In response to DR, FOXO does not play any essential role for lifespan extension as flies knocked out of foxo live long under DR. But, it is suggested that the presence of an active FOXO affects the normal response to DR by changing the expression of FOXO target genes (Giannakou et al. 2008). Overexpression of foxo under DR is also associated with a reduction in DILP2 (Min et al. 2008).

Studies on dsirt2 (Drosophila sirtuin 2) show that SIRT2 and its orthologs play a crucial role in metabolic homeostasis and IIS (Liang et al. 2009; Schenk et al. 2011). dSIRT2 present in the fat body of fly is crucial for maintaining the metabolic regulatory network across the organism and for survival during starvation (Banerjee et al. 2012a, b).

In rodents

Altering genes involved in IIS pathway and the growth hormone (GH) cause longevity in mice (Bartke et al. 2013; Longo and Finch 2003). Deficits in GH and IGF-1 levels show reduced body size, delay in sexual maturation and age-related diseases, whereas elevated plasma levels of GH lead to increased body mass, early onset of reproductive maturity and senescence, high frequency of cancer occurrence and diminished lifespan in mice (Bartke et al. 2013).
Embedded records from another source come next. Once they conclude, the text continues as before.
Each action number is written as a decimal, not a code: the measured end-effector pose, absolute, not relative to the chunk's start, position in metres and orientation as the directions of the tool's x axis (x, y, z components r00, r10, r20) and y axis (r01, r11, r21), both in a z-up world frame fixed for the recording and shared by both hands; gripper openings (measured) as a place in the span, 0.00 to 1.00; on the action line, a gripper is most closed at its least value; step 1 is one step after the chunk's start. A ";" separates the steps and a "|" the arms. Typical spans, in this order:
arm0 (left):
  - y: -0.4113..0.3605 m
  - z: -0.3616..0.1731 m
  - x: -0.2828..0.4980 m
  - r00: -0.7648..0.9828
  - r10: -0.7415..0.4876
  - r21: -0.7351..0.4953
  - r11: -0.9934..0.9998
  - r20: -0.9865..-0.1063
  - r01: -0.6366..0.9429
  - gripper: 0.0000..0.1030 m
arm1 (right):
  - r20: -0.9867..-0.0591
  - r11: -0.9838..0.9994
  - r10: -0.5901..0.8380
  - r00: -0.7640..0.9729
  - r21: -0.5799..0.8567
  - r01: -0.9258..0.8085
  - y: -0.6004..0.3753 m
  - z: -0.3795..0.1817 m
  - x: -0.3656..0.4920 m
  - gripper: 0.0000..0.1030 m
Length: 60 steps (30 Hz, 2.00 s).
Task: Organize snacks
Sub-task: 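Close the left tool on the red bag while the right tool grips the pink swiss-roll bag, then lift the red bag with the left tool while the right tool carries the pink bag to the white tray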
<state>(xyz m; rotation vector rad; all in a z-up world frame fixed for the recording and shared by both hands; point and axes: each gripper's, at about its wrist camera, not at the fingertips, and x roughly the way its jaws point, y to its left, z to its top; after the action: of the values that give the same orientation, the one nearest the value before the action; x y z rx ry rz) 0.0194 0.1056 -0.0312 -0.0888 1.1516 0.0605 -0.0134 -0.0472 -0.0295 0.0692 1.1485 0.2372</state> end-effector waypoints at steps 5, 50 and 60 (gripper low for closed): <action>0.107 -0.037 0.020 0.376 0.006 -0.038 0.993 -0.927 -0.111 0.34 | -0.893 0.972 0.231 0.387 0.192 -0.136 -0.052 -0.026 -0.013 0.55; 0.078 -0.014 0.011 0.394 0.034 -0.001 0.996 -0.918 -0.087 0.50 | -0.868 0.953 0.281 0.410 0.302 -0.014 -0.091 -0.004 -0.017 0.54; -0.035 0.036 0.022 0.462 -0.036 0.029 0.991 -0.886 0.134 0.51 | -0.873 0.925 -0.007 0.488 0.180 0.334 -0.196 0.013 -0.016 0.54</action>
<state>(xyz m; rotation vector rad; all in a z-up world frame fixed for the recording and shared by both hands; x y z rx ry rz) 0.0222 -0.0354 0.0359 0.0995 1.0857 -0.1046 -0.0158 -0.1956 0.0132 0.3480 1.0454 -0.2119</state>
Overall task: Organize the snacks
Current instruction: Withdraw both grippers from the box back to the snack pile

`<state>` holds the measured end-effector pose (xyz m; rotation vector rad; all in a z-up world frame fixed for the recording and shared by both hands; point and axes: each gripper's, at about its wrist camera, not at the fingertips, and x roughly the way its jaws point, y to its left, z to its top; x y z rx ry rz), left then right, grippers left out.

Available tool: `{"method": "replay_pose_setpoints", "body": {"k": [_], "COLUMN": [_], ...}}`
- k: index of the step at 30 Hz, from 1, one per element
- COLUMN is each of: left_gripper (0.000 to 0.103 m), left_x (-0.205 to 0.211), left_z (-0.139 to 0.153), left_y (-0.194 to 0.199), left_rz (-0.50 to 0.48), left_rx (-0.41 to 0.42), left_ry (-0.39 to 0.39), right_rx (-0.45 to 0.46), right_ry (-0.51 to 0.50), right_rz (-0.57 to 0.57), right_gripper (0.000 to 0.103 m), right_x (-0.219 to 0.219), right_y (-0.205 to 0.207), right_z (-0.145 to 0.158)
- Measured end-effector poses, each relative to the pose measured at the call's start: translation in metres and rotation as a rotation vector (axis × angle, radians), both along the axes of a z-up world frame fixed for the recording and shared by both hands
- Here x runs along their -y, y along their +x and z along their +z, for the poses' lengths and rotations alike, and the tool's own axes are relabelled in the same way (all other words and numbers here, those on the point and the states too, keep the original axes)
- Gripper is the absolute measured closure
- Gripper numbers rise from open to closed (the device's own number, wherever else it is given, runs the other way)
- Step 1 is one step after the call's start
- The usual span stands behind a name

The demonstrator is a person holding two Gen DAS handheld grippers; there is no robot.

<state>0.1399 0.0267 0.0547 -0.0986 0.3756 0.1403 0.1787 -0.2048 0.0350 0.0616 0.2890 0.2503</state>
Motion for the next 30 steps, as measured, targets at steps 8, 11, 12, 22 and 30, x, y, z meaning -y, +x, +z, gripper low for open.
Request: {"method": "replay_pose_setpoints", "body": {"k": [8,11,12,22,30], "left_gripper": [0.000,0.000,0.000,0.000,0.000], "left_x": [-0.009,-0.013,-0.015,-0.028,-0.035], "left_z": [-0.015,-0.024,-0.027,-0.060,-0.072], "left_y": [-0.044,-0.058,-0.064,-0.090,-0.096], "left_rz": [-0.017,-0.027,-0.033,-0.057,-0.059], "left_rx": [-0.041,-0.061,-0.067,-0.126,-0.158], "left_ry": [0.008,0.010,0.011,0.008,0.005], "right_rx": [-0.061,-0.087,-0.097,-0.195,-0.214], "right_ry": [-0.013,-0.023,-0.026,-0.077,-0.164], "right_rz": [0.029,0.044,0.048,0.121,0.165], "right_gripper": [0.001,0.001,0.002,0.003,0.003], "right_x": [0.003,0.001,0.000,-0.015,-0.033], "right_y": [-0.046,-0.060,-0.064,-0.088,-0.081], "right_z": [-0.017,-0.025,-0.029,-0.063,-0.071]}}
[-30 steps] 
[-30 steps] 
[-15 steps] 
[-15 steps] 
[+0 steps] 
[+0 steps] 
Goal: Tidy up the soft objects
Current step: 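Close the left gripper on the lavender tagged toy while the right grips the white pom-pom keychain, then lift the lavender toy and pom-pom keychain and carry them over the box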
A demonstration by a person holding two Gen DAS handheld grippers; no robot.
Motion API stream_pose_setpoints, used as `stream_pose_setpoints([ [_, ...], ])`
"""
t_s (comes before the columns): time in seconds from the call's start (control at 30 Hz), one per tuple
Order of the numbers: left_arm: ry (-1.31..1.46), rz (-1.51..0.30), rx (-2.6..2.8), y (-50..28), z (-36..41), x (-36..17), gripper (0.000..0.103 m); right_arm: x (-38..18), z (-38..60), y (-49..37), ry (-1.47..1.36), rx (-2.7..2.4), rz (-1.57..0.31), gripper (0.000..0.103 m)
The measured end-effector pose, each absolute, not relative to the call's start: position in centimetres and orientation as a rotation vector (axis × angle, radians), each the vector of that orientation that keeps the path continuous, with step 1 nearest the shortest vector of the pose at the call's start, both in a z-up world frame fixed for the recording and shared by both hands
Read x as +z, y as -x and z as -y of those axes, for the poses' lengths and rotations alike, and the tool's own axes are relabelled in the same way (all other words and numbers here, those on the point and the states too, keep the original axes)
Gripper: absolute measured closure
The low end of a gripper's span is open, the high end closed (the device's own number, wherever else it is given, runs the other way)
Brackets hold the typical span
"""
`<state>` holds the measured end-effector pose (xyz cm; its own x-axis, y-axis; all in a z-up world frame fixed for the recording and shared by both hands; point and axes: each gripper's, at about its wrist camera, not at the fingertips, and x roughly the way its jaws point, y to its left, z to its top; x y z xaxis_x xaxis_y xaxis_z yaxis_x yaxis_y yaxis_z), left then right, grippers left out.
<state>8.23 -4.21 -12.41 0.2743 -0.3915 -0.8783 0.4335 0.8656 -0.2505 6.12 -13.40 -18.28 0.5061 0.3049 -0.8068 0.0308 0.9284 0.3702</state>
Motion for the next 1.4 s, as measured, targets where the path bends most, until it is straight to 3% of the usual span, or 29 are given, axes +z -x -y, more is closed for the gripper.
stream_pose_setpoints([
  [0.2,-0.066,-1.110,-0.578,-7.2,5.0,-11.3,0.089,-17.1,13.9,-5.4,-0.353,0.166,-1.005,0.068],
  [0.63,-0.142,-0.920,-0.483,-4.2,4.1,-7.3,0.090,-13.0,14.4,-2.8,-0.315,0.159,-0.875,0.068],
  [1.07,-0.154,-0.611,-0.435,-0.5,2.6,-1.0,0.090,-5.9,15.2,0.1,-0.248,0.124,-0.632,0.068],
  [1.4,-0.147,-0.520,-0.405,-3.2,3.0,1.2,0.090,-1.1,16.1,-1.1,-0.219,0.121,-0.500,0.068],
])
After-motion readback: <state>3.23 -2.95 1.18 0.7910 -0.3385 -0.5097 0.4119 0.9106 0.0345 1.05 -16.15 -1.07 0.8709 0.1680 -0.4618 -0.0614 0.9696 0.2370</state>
The GH-deficient mice also show high levels of antioxidant enzymes and increased stress resistance in muscle cells and fibroblasts (Brown-Borg 2009). Similar to GH-deficient mice, mice that do not have GH receptor-binding protein (GHR-BP) show 50% lifespan extension with high insulin sensitivity and lesser incidence of age-dependent diseases (Ikeno et al. 2009). Reduced occurrence of tumours in kidney and small intestine and protection against β-amyloid toxicity were found in GH-deficient mice (Cohen et al. 2009; Garcia et al. 2008; Patel et al. 2005). Decrease in IGF-1 delays the onset of cancer and immune decline and helps to maintain youthful cognitive ability (Anisimov and Bartke 2013). Mice carrying fat-specific insulin receptor knockout (FIRKO) genotype live 18% longer (Bluher et al. 2003). Reduction of insulin receptor signalling in the mouse brain extends lifespan by 18% (Taguchi et al. 2007).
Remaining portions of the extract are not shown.